● What to do
This exercise asks for the records to be retyped exactly as they read.

● Material supplied

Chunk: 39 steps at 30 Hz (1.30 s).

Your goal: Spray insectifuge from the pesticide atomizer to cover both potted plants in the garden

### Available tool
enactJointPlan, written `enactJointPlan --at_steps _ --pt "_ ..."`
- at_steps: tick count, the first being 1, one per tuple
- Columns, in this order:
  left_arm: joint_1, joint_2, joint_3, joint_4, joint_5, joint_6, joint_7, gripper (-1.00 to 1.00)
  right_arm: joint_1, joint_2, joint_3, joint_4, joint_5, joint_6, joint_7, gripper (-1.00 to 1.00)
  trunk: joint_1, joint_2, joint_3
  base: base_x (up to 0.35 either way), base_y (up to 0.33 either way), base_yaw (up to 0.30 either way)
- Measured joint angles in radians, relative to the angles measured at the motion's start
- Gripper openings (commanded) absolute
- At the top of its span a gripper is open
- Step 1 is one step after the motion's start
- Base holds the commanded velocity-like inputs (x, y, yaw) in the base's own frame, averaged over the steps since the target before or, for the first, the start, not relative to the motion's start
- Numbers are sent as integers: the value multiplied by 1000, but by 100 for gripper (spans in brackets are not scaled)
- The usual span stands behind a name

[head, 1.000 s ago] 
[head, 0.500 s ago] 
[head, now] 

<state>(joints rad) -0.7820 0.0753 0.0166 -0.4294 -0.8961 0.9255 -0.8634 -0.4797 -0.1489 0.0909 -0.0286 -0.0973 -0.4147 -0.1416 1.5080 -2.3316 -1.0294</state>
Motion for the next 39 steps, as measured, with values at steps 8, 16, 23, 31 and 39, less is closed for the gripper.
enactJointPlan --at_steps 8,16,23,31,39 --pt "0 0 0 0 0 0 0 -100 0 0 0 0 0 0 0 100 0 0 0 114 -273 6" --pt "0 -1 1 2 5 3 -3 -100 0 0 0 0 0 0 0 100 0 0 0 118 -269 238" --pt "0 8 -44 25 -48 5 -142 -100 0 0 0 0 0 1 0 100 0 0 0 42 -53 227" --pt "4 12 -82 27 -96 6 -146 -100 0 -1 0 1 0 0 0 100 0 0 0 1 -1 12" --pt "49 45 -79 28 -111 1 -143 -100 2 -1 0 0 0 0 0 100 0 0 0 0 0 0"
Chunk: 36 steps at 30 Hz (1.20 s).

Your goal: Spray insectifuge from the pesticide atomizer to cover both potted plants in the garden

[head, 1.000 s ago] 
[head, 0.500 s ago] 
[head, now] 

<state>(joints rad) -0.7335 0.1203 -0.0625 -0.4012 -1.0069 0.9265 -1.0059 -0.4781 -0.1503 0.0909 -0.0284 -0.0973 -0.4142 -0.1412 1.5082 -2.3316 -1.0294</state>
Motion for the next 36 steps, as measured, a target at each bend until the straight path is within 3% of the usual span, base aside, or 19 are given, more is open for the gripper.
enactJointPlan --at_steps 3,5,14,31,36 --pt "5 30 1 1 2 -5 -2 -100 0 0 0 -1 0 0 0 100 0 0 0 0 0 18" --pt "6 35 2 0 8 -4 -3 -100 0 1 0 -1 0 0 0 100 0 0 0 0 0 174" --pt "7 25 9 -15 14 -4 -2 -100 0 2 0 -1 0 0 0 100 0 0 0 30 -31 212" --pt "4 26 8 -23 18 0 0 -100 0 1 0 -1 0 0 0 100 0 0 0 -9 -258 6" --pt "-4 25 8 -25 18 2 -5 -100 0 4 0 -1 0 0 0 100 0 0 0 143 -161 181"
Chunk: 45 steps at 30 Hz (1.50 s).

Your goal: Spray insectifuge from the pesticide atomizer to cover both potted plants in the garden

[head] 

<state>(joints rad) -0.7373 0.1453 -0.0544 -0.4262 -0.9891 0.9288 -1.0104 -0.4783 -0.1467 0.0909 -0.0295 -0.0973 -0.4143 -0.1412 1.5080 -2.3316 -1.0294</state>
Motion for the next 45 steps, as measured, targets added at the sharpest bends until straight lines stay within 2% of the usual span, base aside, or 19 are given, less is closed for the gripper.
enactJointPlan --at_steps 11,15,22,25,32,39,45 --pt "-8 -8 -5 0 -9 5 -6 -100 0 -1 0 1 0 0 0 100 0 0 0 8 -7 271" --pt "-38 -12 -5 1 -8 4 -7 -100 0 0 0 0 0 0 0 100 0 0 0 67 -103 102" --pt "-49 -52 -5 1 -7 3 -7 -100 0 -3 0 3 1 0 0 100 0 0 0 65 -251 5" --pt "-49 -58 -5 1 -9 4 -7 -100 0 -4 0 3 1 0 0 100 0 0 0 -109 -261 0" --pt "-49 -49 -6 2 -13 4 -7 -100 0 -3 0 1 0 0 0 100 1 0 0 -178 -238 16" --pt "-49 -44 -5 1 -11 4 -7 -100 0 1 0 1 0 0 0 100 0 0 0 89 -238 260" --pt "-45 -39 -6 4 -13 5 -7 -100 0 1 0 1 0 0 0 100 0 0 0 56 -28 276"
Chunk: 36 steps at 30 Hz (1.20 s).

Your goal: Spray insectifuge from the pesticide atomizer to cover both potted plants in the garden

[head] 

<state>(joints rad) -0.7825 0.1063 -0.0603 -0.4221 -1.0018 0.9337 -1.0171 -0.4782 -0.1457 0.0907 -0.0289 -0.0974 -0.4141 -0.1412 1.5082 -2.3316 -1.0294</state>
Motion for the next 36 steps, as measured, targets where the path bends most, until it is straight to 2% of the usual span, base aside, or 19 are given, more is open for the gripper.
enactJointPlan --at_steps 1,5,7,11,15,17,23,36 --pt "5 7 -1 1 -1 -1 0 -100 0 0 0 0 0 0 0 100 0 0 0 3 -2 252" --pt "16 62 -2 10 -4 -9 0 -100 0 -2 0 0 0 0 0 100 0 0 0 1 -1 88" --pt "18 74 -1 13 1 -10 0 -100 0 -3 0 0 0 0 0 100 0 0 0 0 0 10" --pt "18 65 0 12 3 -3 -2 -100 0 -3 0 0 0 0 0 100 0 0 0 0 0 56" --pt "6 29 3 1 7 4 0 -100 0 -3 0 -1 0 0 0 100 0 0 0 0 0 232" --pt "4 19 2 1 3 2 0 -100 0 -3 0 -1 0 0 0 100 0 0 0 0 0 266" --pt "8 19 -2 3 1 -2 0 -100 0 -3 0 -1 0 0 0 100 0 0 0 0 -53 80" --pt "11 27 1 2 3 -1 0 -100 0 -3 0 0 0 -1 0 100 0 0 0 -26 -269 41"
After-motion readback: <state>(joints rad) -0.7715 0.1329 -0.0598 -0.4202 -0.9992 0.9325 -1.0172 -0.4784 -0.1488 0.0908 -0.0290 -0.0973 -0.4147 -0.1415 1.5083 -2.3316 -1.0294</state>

● Exercise answer
Chunk: 39 steps at 30 Hz (1.30 s).

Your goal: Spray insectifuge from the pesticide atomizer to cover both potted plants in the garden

### Available tool
enactJointPlan, written `enactJointPlan --at_steps _ --pt "_ ..."`
- at_steps: tick count, the first being 1, one per tuple
- Columns, in this order:
  left_arm: joint_1, joint_2, joint_3, joint_4, joint_5, joint_6, joint_7, gripper (-1.00 to 1.00)
  right_arm: joint_1, joint_2, joint_3, joint_4, joint_5, joint_6, joint_7, gripper (-1.00 to 1.00)
  trunk: joint_1, joint_2, joint_3
  base: base_x (up to 0.35 either way), base_y (up to 0.33 either way), base_yaw (up to 0.30 either way)
- Measured joint angles in radians, relative to the angles measured at the motion's start
- Gripper openings (commanded) absolute
- At the top of its span a gripper is open
- Step 1 is one step after the motion's start
- Base holds the commanded velocity-like inputs (x, y, yaw) in the base's own frame, averaged over the steps since the target before or, for the first, the start, not relative to the motion's start
- Numbers are sent as integers: the value multiplied by 1000, but by 100 for gripper (spans in brackets are not scaled)
- The usual span stands behind a name

[head, 1.000 s ago] 
[head, 0.500 s ago] 
[head, now] 

<state>(joints rad) -0.7820 0.0753 0.0166 -0.4294 -0.8961 0.9255 -0.8634 -0.4797 -0.1489 0.0909 -0.0286 -0.0973 -0.4147 -0.1416 1.5080 -2.3316 -1.0294</state>
Motion for the next 39 steps, as measured, with values at steps 8, 16, 23, 31 and 39, less is closed for the gripper.
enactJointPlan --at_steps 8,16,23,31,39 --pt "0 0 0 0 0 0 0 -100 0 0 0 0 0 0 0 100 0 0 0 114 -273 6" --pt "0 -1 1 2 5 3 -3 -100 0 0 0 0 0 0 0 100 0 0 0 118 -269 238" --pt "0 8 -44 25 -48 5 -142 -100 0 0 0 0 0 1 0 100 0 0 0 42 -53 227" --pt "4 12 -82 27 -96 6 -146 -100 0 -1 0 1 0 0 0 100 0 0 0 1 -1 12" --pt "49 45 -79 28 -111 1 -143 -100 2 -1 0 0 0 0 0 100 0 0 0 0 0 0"
Chunk: 36 steps at 30 Hz (1.20 s).

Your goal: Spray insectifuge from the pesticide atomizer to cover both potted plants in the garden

[head, 1.000 s ago] 
[head, 0.500 s ago] 
[head, now] 

<state>(joints rad) -0.7335 0.1203 -0.0625 -0.4012 -1.0069 0.9265 -1.0059 -0.4781 -0.1503 0.0909 -0.0284 -0.0973 -0.4142 -0.1412 1.5082 -2.3316 -1.0294</state>
Motion for the next 36 steps, as measured, a target at each bend until the straight path is within 3% of the usual span, base aside, or 19 are given, more is open for the gripper.
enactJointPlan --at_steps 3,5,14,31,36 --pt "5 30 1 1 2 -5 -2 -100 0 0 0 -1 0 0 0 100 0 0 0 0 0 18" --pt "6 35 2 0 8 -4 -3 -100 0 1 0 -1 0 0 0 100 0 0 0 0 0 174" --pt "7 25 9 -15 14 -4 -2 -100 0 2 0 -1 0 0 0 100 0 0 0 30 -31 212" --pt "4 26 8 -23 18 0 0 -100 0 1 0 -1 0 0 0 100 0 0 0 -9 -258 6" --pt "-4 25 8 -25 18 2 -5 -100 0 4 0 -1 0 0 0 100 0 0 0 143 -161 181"
Chunk: 45 steps at 30 Hz (1.50 s).

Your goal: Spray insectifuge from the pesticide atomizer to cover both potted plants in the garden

[head] 

<state>(joints rad) -0.7373 0.1453 -0.0544 -0.4262 -0.9891 0.9288 -1.0104 -0.4783 -0.1467 0.0909 -0.0295 -0.0973 -0.4143 -0.1412 1.5080 -2.3316 -1.0294</state>
Motion for the next 45 steps, as measured, targets added at the sharpest bends until straight lines stay within 2% of the usual span, base aside, or 19 are given, less is closed for the gripper.
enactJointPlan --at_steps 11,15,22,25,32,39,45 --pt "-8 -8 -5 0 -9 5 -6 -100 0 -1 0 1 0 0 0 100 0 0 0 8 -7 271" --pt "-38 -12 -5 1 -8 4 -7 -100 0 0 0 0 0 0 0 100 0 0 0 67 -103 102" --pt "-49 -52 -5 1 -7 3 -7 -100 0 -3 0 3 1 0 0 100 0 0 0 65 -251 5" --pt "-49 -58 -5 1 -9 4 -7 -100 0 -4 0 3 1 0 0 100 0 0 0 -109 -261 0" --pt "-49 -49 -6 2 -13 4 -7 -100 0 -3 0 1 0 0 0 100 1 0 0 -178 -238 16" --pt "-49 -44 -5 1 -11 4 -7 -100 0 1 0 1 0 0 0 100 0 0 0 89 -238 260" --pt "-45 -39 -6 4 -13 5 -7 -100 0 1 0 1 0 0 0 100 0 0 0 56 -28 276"
Chunk: 36 steps at 30 Hz (1.20 s).

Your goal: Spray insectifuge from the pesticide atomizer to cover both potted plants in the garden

[head] 

<state>(joints rad) -0.7825 0.1063 -0.0603 -0.4221 -1.0018 0.9337 -1.0171 -0.4782 -0.1457 0.0907 -0.0289 -0.0974 -0.4141 -0.1412 1.5082 -2.3316 -1.0294</state>
Motion for the next 36 steps, as measured, targets where the path bends most, until it is straight to 2% of the usual span, base aside, or 19 are given, more is open for the gripper.
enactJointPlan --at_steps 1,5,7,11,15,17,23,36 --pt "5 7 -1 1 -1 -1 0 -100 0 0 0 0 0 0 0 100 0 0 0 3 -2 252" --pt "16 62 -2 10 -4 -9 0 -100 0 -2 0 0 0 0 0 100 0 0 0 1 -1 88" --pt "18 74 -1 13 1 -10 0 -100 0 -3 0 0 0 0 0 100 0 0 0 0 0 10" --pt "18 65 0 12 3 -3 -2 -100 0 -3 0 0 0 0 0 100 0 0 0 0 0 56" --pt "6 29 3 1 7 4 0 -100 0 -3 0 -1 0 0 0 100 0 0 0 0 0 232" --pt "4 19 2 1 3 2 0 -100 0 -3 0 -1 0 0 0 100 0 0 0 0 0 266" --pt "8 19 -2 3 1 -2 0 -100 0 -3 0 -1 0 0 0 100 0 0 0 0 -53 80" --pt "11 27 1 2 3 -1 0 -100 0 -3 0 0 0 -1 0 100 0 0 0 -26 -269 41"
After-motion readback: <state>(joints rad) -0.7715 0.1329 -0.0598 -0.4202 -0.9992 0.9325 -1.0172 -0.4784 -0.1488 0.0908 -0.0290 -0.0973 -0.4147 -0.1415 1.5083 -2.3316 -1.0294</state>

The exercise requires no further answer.